La misma palabra “tonto” ya ha quedado proscrita y arrumbada. Si alguien, ya adentrados en el siglo XXI, se atreviera a rodar un remake de “Dos tontos muy tontos” tendría, para empezar, que titularlo “Dos personas con capacidades diferentes en entornos poco inclusivos muy personas con capacidades diferentes en entornos poco inclusivos”. Puro veneno para la taquilla... 

Además, a Jim Carrey y a Jeff Daniels habría que ponerles a jugar al baloncesto, y proponerles un objetivo de superación personal que no fuera dilapidar billetes de cien ni cepillarse a las pelirrojas del lugar. Y obligarles, en la aventura, en la road movie por las Américas o por las Españas, a ser buenas personas que nunca hacen gamberradas ni tienen pensamientos que mancillen el Sexto Mandamiento. Así los quería el Señor y así los quiere ahora la sociedad evolucionada: ángeles del alma inmaculada siempre risueños y predispuestos. Un melodrama de Netflix conservador y afeitado, pero ya nunca jamás una cafrada divertidísima rodada por los hermanos Farrelly.

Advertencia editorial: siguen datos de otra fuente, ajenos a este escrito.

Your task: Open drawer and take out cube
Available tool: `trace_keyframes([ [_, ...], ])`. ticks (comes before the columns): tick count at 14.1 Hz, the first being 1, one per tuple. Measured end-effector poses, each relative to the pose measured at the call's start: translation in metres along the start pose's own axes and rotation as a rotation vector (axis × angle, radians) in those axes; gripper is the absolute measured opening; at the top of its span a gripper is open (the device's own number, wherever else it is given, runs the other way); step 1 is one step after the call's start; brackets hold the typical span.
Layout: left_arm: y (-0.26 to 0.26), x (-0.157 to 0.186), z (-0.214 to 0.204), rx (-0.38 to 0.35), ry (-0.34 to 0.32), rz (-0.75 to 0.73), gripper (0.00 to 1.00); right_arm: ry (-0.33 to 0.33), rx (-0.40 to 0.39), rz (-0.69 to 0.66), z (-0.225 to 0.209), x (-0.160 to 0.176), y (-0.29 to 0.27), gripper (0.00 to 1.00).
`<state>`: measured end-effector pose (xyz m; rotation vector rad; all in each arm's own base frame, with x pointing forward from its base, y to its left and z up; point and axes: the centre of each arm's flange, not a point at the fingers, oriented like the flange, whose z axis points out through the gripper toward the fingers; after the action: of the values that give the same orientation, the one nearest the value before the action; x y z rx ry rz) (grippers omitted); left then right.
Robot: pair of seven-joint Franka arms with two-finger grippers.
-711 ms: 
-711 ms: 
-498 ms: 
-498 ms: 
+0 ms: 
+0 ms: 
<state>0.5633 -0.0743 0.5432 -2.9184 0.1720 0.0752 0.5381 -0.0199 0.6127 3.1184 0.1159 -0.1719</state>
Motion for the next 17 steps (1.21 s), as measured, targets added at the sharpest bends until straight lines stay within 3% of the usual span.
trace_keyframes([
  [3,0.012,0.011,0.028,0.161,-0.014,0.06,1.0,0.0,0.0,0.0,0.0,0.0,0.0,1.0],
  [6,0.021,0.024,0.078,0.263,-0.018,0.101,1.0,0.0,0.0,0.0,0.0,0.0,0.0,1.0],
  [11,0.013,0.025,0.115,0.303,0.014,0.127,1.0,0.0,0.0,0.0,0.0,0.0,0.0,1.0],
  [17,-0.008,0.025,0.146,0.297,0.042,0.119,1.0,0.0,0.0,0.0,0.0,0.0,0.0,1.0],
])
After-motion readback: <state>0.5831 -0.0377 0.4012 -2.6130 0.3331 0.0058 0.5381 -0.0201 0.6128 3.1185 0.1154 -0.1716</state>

Por lo demás, “Dos tontos muy tontos” nos deja el recordatorio de que todos los hombres, tontos o listos, nos convertimos en imbéciles cuando se trata de obtener el favor de una mujer. La berrea nos iguala a todos. Nos vuelve ridículos y exagerados; exhibicionistas y ruidosos. Mentirosos compulsivos, también, que era otra película de Jim Carrey.